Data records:
****************

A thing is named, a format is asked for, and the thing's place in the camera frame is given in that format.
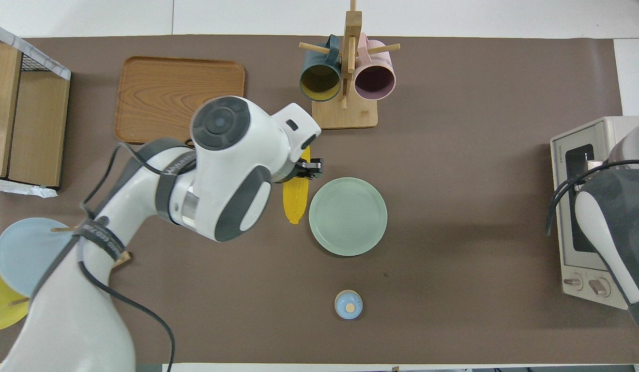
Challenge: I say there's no wooden plate rack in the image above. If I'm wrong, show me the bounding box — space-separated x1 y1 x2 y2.
9 225 131 306

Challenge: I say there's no pink mug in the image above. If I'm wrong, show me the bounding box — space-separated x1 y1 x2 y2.
353 33 397 101

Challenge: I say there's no small blue lid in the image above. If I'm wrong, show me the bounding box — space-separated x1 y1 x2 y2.
334 289 363 320

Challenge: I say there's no white toaster oven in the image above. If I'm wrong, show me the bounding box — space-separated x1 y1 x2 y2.
550 116 639 311

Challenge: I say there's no wooden mug tree stand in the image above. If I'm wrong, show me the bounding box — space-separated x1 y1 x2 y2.
299 0 401 130

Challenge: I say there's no brown table mat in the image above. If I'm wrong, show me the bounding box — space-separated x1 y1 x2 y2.
0 35 639 365

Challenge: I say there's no light blue plate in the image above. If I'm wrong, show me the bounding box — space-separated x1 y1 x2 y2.
0 217 77 298

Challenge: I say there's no wooden serving tray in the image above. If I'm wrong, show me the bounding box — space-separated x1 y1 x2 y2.
114 56 246 145

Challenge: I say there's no yellow corn cob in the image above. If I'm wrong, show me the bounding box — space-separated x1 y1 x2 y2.
282 146 312 225

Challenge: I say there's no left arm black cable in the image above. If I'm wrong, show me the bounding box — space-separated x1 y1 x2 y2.
79 142 175 372

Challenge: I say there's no dark teal mug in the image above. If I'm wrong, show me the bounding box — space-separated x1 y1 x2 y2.
299 35 343 102

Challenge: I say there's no green plate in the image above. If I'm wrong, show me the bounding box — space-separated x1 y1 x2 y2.
309 177 388 257

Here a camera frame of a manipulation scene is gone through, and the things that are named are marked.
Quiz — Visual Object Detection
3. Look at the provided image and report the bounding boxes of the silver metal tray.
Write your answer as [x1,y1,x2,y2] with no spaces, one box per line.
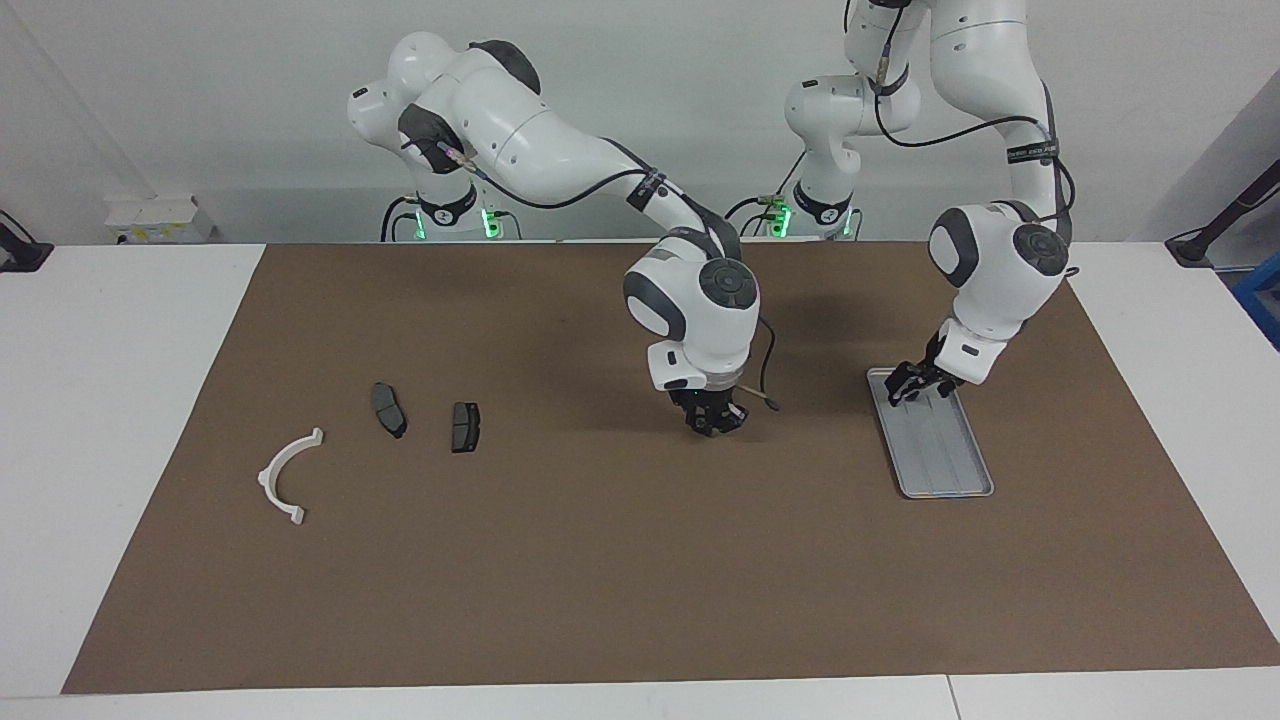
[866,366,995,500]

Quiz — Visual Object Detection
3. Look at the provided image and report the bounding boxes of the brown table mat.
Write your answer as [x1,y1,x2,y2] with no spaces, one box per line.
[62,240,1280,694]

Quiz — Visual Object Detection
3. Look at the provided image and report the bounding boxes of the black angled stand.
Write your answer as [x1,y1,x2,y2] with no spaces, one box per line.
[1165,160,1280,269]

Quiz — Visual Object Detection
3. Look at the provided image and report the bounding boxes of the dark curved brake pad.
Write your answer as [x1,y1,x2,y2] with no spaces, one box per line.
[371,383,409,440]

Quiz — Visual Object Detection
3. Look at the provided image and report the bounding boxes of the blue bin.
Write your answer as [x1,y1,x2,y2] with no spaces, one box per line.
[1232,250,1280,351]

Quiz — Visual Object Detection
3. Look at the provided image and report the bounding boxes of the white background box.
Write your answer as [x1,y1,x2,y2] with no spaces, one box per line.
[105,195,216,246]

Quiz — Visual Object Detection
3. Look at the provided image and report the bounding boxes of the black stand foot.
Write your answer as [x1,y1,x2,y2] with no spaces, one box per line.
[0,210,53,273]

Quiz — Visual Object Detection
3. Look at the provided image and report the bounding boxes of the black left base cable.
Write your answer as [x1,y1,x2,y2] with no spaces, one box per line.
[714,150,809,238]

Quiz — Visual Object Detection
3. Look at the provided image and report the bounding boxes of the black base cable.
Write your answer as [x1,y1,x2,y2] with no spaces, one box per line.
[381,195,421,243]
[714,150,809,238]

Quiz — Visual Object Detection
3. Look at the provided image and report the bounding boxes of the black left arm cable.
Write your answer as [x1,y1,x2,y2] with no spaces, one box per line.
[845,0,1079,276]

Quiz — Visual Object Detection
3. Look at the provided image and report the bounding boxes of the black right base cable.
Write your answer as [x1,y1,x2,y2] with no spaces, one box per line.
[381,195,421,243]

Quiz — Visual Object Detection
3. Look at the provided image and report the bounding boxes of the white curved plastic bracket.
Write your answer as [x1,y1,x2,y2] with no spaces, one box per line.
[257,427,326,527]

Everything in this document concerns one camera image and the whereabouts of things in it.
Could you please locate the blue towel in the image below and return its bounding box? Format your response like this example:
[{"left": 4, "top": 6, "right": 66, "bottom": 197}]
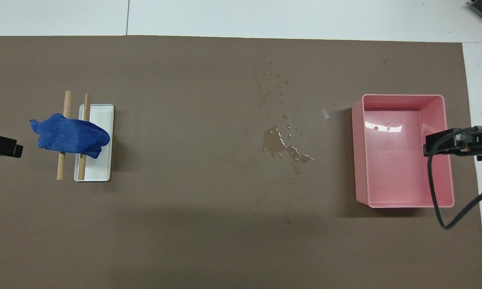
[{"left": 29, "top": 113, "right": 111, "bottom": 159}]

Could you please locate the spilled water puddle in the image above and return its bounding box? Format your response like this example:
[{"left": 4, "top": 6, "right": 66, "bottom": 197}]
[{"left": 252, "top": 52, "right": 316, "bottom": 186}]

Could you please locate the brown table mat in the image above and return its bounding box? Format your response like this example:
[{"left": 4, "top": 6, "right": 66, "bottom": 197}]
[{"left": 0, "top": 35, "right": 482, "bottom": 289}]

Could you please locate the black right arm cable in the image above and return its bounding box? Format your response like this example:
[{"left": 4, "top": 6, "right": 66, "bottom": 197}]
[{"left": 427, "top": 127, "right": 482, "bottom": 230}]

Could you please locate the pink plastic bin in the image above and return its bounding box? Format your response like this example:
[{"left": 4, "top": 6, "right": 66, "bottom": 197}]
[{"left": 351, "top": 94, "right": 455, "bottom": 208}]

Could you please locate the wooden rack rod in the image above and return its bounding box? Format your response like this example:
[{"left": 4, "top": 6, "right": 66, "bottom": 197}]
[
  {"left": 57, "top": 90, "right": 72, "bottom": 180},
  {"left": 78, "top": 94, "right": 92, "bottom": 181}
]

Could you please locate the white towel rack base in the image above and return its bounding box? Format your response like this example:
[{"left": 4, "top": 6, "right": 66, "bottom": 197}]
[{"left": 74, "top": 104, "right": 115, "bottom": 182}]

****************

Task brief:
Every line above should be copied exactly, apart from any pictures.

Exercise solution:
A thing is named, a format is asked for, and the thing's place in the camera frame is given in that format.
Challenge: I say there's no wooden plate rack in the image above. If I'm wrong, show me the bounding box — space-separated x1 y1 x2 y2.
9 225 131 306

Challenge: I say there's no pink mug in the image above. If I'm wrong, show me the bounding box — space-separated x1 y1 x2 y2.
353 33 397 101

Challenge: I say there's no small blue lid in the image above. If I'm wrong, show me the bounding box — space-separated x1 y1 x2 y2.
334 289 363 320

Challenge: I say there's no white toaster oven in the image above. If I'm wrong, show me the bounding box — space-separated x1 y1 x2 y2.
550 116 639 311

Challenge: I say there's no wooden mug tree stand in the image above. If I'm wrong, show me the bounding box — space-separated x1 y1 x2 y2.
299 0 401 130

Challenge: I say there's no brown table mat in the image above. If I'm wrong, show me the bounding box — space-separated x1 y1 x2 y2.
0 35 639 365

Challenge: I say there's no light blue plate in the image above. If I'm wrong, show me the bounding box — space-separated x1 y1 x2 y2.
0 217 77 298

Challenge: I say there's no wooden serving tray in the image above. If I'm wrong, show me the bounding box — space-separated x1 y1 x2 y2.
114 56 246 145

Challenge: I say there's no yellow corn cob in the image above. If I'm wrong, show me the bounding box — space-separated x1 y1 x2 y2.
282 146 312 225

Challenge: I say there's no left arm black cable in the image above. If I'm wrong, show me the bounding box — space-separated x1 y1 x2 y2.
79 142 175 372

Challenge: I say there's no dark teal mug in the image above. If I'm wrong, show me the bounding box — space-separated x1 y1 x2 y2.
299 35 343 102

Challenge: I say there's no green plate in the image above. If I'm wrong, show me the bounding box — space-separated x1 y1 x2 y2.
309 177 388 257

Here a camera frame of a manipulation scene is gone through, and the things that are named are marked.
Quiz — Visual Object Detection
3. Look at the provided image and report the bounding boxes of the silver metal tray.
Write your answer as [x1,y1,x2,y2] with no spaces, one box per line.
[866,366,995,500]

Quiz — Visual Object Detection
3. Look at the provided image and report the bounding boxes of the brown table mat.
Write your answer as [x1,y1,x2,y2] with no spaces, one box per line.
[62,240,1280,694]

Quiz — Visual Object Detection
3. Look at the provided image and report the bounding boxes of the black angled stand.
Write your answer as [x1,y1,x2,y2] with no spaces, one box per line.
[1165,160,1280,269]

Quiz — Visual Object Detection
3. Look at the provided image and report the bounding boxes of the dark curved brake pad.
Write your answer as [x1,y1,x2,y2] with no spaces, one box per line.
[371,383,409,440]

Quiz — Visual Object Detection
3. Look at the provided image and report the bounding boxes of the blue bin.
Write your answer as [x1,y1,x2,y2] with no spaces, one box per line.
[1232,250,1280,351]

Quiz — Visual Object Detection
3. Look at the provided image and report the bounding boxes of the white background box.
Write your answer as [x1,y1,x2,y2] with no spaces, one box per line.
[105,195,216,246]

Quiz — Visual Object Detection
3. Look at the provided image and report the bounding boxes of the black stand foot.
Write your answer as [x1,y1,x2,y2] with no spaces, one box per line.
[0,210,53,273]

Quiz — Visual Object Detection
3. Look at the provided image and report the bounding boxes of the black left base cable.
Write your answer as [x1,y1,x2,y2] with no spaces, one box per line.
[714,150,809,238]

Quiz — Visual Object Detection
3. Look at the provided image and report the bounding boxes of the black base cable.
Write your answer as [x1,y1,x2,y2] with no spaces, one box per line.
[381,195,421,243]
[714,150,809,238]

Quiz — Visual Object Detection
3. Look at the provided image and report the bounding boxes of the black left arm cable.
Write your answer as [x1,y1,x2,y2] with no spaces, one box per line.
[845,0,1079,276]

Quiz — Visual Object Detection
3. Look at the provided image and report the bounding boxes of the black right base cable.
Write your answer as [x1,y1,x2,y2] with no spaces, one box per line.
[381,195,421,243]

Quiz — Visual Object Detection
3. Look at the provided image and report the bounding boxes of the white curved plastic bracket.
Write your answer as [x1,y1,x2,y2] with no spaces, one box per line.
[257,427,326,527]

Everything in this document concerns one camera image and the whereabouts of things in it.
Could you please locate the blue towel in the image below and return its bounding box? Format your response like this example:
[{"left": 4, "top": 6, "right": 66, "bottom": 197}]
[{"left": 29, "top": 113, "right": 111, "bottom": 159}]

Could you please locate the spilled water puddle in the image above and return its bounding box? Format your response like this example:
[{"left": 4, "top": 6, "right": 66, "bottom": 197}]
[{"left": 252, "top": 52, "right": 316, "bottom": 186}]

Could you please locate the brown table mat in the image above and return its bounding box? Format your response like this example:
[{"left": 4, "top": 6, "right": 66, "bottom": 197}]
[{"left": 0, "top": 35, "right": 482, "bottom": 289}]

Could you please locate the black right arm cable in the image above and return its bounding box? Format your response like this example:
[{"left": 4, "top": 6, "right": 66, "bottom": 197}]
[{"left": 427, "top": 127, "right": 482, "bottom": 230}]

Could you please locate the pink plastic bin in the image above and return its bounding box? Format your response like this example:
[{"left": 4, "top": 6, "right": 66, "bottom": 197}]
[{"left": 351, "top": 94, "right": 455, "bottom": 208}]

Could you please locate the wooden rack rod in the image above and return its bounding box? Format your response like this example:
[{"left": 4, "top": 6, "right": 66, "bottom": 197}]
[
  {"left": 57, "top": 90, "right": 72, "bottom": 180},
  {"left": 78, "top": 94, "right": 92, "bottom": 181}
]

Could you please locate the white towel rack base in the image above and return its bounding box? Format your response like this example:
[{"left": 4, "top": 6, "right": 66, "bottom": 197}]
[{"left": 74, "top": 104, "right": 115, "bottom": 182}]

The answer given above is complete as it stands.